The great digital information disappearing act
Could the information age spell the death of information? This is a genuine risk that proper action to store websites and other electronic information can avoid. Now the British have enacted legislation so that electronic publications would be saved for future generations.
How magnificent is a notebook from Leonardo da Vinci? It is full of exquisite illustrations of thoughts and ideas. Nobody could deny it is a unique and valuable record of a great mind.
Who is the Leonardo of 2003, or the modern day Marie Curie or John Lennon? How will we know? Will anyone keep their palm pilots or store their personal web pages? After all, surely today’s great thinkers, inventors and creative minds are largely using the latest technology to “pen” their thoughts, instead of ink and paper. You can do so much more in digits and pixels!
Perhaps they were already creating digital documents 20 years ago, but will their old Commodore 64 work when we dig it out of the attic to rediscover their genius in 15 or 50 years time? Leonardo’s notebook opens, but would the old computer work? Even if we could turn it on, the old software applications and commands could make it impossible to read the information. Genius would be lost.

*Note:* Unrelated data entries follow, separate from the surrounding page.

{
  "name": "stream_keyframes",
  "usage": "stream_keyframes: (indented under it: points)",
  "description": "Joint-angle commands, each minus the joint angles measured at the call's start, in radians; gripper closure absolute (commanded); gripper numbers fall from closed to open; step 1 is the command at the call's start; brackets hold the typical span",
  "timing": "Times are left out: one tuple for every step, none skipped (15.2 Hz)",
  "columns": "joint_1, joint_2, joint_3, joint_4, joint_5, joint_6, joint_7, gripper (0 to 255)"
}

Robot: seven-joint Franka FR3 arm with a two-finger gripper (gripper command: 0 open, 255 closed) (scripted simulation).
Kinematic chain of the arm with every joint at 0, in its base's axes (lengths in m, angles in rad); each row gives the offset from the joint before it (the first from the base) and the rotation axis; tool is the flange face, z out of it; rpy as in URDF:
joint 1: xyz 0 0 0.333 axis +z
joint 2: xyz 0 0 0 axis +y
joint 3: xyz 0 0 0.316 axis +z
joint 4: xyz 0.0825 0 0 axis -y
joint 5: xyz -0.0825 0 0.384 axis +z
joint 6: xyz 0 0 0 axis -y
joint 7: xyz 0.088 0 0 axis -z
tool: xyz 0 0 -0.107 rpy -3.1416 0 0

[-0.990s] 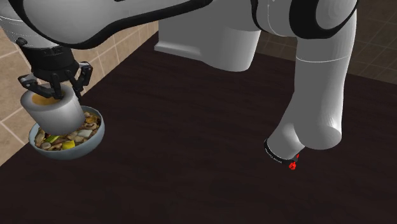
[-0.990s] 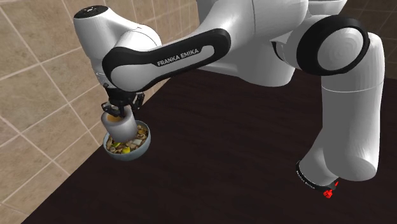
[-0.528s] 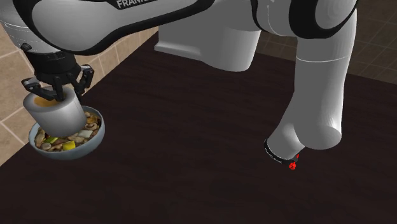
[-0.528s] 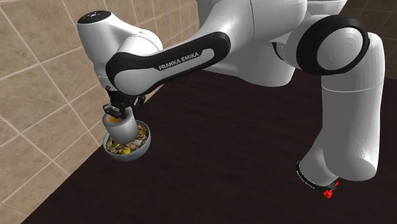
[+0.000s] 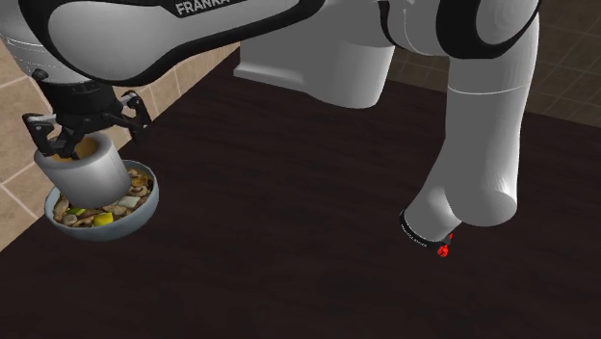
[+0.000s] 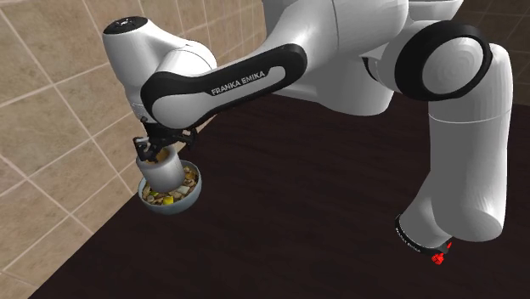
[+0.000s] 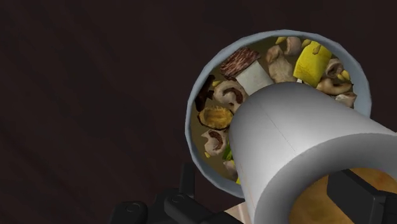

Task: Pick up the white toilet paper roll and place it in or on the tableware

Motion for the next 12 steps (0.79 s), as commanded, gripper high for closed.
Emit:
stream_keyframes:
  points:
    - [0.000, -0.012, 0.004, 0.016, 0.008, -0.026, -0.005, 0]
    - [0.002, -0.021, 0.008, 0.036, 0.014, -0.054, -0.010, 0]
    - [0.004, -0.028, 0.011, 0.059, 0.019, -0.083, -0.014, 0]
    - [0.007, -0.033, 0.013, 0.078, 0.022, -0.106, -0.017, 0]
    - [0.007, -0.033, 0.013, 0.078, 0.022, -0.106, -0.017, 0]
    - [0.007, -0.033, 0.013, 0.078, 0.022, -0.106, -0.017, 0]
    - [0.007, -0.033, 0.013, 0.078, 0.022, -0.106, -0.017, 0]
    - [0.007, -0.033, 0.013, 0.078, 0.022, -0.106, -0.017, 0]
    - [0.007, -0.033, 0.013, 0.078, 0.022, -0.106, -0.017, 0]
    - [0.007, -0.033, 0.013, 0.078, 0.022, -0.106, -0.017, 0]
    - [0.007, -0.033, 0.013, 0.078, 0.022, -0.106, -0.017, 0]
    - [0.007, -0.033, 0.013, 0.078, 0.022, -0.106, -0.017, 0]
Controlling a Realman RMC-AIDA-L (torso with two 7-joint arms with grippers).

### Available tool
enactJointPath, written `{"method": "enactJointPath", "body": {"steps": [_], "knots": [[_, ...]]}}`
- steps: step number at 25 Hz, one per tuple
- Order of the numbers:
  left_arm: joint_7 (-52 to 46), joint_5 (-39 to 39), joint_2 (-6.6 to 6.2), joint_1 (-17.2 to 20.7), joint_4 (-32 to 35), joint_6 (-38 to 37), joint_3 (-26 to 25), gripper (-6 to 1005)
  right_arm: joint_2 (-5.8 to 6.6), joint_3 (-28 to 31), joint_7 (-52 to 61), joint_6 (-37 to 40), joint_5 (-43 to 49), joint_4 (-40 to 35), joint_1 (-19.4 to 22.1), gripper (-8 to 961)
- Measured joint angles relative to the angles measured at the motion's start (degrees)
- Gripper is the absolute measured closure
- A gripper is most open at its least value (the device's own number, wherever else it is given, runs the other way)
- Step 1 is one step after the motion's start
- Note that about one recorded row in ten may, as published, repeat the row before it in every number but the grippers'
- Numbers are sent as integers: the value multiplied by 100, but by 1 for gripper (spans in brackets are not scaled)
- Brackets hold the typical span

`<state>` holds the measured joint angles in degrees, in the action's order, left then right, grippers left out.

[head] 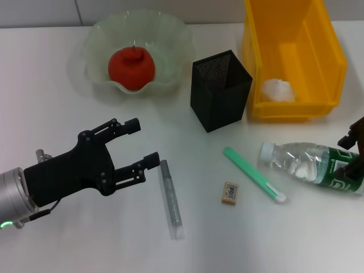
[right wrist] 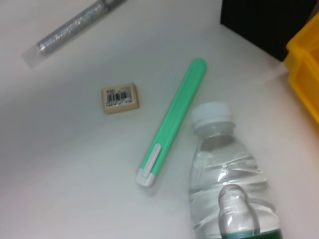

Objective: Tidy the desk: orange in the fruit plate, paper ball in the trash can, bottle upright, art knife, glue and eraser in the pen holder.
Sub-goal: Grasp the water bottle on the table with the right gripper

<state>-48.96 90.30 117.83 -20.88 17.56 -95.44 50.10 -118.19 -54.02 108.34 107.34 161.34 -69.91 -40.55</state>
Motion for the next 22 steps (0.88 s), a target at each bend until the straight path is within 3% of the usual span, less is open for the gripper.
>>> {"method": "enactJointPath", "body": {"steps": [13, 22], "knots": [[0, -4, 12, -21, -15, -5, -51, 205, -70, -692, -25, -966, 8, 724, 73, 203], [0, -4, 15, -31, -13, -5, -71, 206, -88, -770, -42, -1085, -25, 838, 118, 204]]}}
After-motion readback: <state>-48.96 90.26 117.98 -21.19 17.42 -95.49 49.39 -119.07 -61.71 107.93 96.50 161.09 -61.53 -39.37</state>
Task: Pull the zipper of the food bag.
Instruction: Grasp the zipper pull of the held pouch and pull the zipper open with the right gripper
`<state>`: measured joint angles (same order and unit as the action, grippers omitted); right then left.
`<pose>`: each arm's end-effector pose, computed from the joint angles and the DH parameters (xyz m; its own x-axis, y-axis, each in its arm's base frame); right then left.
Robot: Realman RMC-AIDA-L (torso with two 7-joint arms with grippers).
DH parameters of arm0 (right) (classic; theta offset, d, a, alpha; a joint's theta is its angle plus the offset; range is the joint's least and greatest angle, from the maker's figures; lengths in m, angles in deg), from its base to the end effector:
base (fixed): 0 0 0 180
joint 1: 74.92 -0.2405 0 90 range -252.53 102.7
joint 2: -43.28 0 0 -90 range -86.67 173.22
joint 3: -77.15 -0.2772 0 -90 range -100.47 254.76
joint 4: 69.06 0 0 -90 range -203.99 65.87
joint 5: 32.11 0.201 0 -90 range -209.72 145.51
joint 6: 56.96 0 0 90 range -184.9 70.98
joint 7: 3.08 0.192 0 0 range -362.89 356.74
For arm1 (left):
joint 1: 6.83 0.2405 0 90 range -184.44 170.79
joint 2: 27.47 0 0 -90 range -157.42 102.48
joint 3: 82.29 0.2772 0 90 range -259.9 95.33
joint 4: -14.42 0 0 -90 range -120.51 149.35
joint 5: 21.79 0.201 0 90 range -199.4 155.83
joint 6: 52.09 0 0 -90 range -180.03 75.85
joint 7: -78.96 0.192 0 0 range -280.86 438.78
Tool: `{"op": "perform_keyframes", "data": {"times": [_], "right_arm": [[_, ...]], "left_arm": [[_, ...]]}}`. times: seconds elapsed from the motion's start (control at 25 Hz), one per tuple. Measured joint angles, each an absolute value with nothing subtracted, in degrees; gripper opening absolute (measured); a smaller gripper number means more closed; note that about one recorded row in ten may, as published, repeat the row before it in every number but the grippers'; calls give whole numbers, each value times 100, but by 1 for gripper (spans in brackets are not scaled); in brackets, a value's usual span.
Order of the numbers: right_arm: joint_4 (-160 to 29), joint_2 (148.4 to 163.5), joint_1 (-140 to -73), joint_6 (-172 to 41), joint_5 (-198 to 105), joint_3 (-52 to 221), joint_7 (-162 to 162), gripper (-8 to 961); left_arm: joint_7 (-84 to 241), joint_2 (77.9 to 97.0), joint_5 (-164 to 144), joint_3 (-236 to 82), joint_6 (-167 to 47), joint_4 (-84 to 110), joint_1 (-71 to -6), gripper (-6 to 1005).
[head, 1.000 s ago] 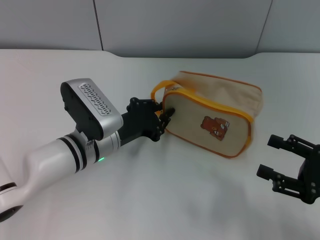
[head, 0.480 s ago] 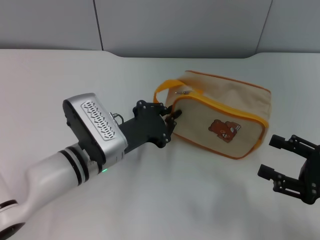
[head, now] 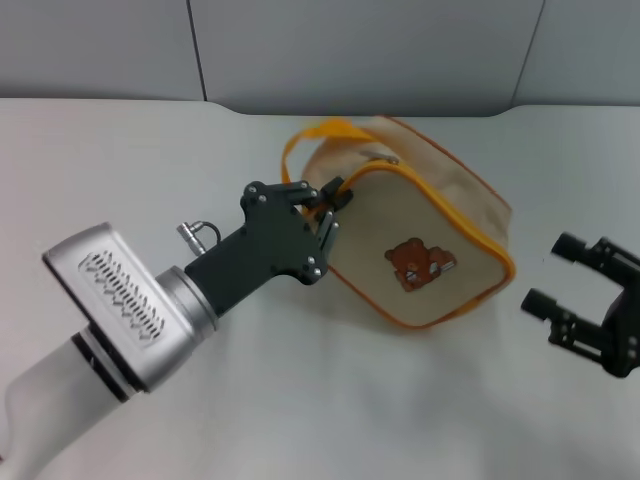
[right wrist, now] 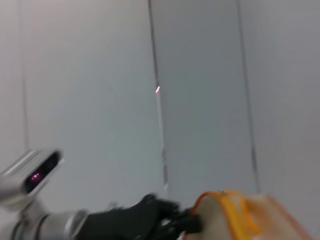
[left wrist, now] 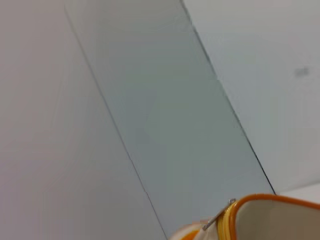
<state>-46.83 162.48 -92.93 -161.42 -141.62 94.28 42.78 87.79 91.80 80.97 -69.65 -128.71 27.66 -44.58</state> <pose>0.2917 0.2711 -0.0200 0.6320 -0.0022 -0.7750 -0.4603 -0.8056 -0.3731 -0.2018 0.3544 -0.1240 0.7999 -0.3790 0.4654 0.1129 -0.6665 -0.7369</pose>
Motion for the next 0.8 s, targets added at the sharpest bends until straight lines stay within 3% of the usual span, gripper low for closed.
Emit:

Sure enough, there will always be somebody out there who will know how to use it, or even have a Commodore 64 at home. However, we cannot rely on a curious minority of enthusiasts for the continued maintenance of our documentary heritage and written history, especially in view of the vast amount of digital material being created in the world today.
Look at another seemingly innocent problem: the dead link. You click a hyperlink you have saved, but the document you wished to re-read has disappeared. Whether it has been stored or deleted is one question. The next day, you discover the link is back, but the document seems to have been slightly amended. Has it? Revisionists will be smiling, but for researchers and keepers of record, this represents a growing challenge. And there are others.
The worldwide web is estimated to contain over 250 terabytes of information and is still growing rapidly. That is equivalent to 17 times the volume of the print collections in the United States Library of Congress. This alone sounds mind-boggling and yet, according to the same research source, e-mail creates roughly 400,000 terabytes of information a year!
Consider the information created in your organisation, the e-mail and work documents that form the basis of your organisation or business. Can you guarantee that you will still have the right computer hardware and software to use these important records and data in the future? It will require a long-term plan.
Electronic Records Management systems definitely improve the immediate management of this material, but how long can they really keep the memory of our organisations? Technology moves at such a great pace that keeping up with current and new trends often leaves the older information behind. File formats and software applications are constantly evolving. We need to take these issues into account before we suffer severe digital amnesia.
Simply saving all the bits and bytes is a good start, but it will not necessarily be enough to be able to use the information again in the future. Managing large amounts of data is a considerable challenge also. You need to understand the technical profile of your entire collection, as well as be able to efficiently find a single piece of information within a huge storage system – a needle in a virtual haystack.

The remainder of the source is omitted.